**WORK INSTRUCTION:** Copy all the lines below without altering anything.

**DATASET EXCERPT:**

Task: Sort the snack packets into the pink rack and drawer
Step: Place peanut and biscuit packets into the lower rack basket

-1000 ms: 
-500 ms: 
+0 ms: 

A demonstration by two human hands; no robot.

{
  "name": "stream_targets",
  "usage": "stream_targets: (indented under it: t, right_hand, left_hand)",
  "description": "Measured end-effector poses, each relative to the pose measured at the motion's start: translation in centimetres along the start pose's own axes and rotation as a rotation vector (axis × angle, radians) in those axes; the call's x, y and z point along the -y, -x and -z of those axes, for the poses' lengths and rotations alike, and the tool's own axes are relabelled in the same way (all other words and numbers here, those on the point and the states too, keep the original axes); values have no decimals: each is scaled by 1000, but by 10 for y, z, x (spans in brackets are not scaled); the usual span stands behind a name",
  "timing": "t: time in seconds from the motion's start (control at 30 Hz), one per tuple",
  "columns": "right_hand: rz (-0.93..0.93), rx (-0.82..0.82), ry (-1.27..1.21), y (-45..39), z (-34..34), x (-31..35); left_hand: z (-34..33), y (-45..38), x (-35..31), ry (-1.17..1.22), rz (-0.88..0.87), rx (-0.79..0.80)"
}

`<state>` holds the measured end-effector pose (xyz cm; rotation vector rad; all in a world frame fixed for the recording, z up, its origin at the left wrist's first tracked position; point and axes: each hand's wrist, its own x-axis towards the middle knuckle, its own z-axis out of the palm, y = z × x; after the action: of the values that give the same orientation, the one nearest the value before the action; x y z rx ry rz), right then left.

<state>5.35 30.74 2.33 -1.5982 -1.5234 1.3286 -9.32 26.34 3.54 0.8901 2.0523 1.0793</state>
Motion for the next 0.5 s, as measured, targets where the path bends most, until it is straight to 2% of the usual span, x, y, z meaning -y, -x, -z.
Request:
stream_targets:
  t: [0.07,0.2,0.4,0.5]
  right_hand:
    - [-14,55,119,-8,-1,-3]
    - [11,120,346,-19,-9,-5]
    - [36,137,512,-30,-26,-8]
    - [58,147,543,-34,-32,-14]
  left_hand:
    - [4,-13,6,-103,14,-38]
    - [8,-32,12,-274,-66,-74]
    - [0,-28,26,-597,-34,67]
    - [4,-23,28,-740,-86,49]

**YOUR SOLUTION:**
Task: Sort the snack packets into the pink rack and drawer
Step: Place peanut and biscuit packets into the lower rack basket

-1000 ms: 
-500 ms: 
+0 ms: 

A demonstration by two human hands; no robot.

{
  "name": "stream_targets",
  "usage": "stream_targets: (indented under it: t, right_hand, left_hand)",
  "description": "Measured end-effector poses, each relative to the pose measured at the motion's start: translation in centimetres along the start pose's own axes and rotation as a rotation vector (axis × angle, radians) in those axes; the call's x, y and z point along the -y, -x and -z of those axes, for the poses' lengths and rotations alike, and the tool's own axes are relabelled in the same way (all other words and numbers here, those on the point and the states too, keep the original axes); values have no decimals: each is scaled by 1000, but by 10 for y, z, x (spans in brackets are not scaled); the usual span stands behind a name",
  "timing": "t: time in seconds from the motion's start (control at 30 Hz), one per tuple",
  "columns": "right_hand: rz (-0.93..0.93), rx (-0.82..0.82), ry (-1.27..1.21), y (-45..39), z (-34..34), x (-31..35); left_hand: z (-34..33), y (-45..38), x (-35..31), ry (-1.17..1.22), rz (-0.88..0.87), rx (-0.79..0.80)"
}

`<state>` holds the measured end-effector pose (xyz cm; rotation vector rad; all in a world frame fixed for the recording, z up, its origin at the left wrist's first tracked position; point and axes: each hand's wrist, its own x-axis towards the middle knuckle, its own z-axis out of the palm, y = z × x; after the action: of the values that give the same orientation, the one nearest the value before the action; x y z rx ry rz), right then left.

<state>5.35 30.74 2.33 -1.5982 -1.5234 1.3286 -9.32 26.34 3.54 0.8901 2.0523 1.0793</state>
Motion for the next 0.5 s, as measured, targets where the path bends most, until it is straight to 2% of the usual span, x, y, z meaning -y, -x, -z.
Request:
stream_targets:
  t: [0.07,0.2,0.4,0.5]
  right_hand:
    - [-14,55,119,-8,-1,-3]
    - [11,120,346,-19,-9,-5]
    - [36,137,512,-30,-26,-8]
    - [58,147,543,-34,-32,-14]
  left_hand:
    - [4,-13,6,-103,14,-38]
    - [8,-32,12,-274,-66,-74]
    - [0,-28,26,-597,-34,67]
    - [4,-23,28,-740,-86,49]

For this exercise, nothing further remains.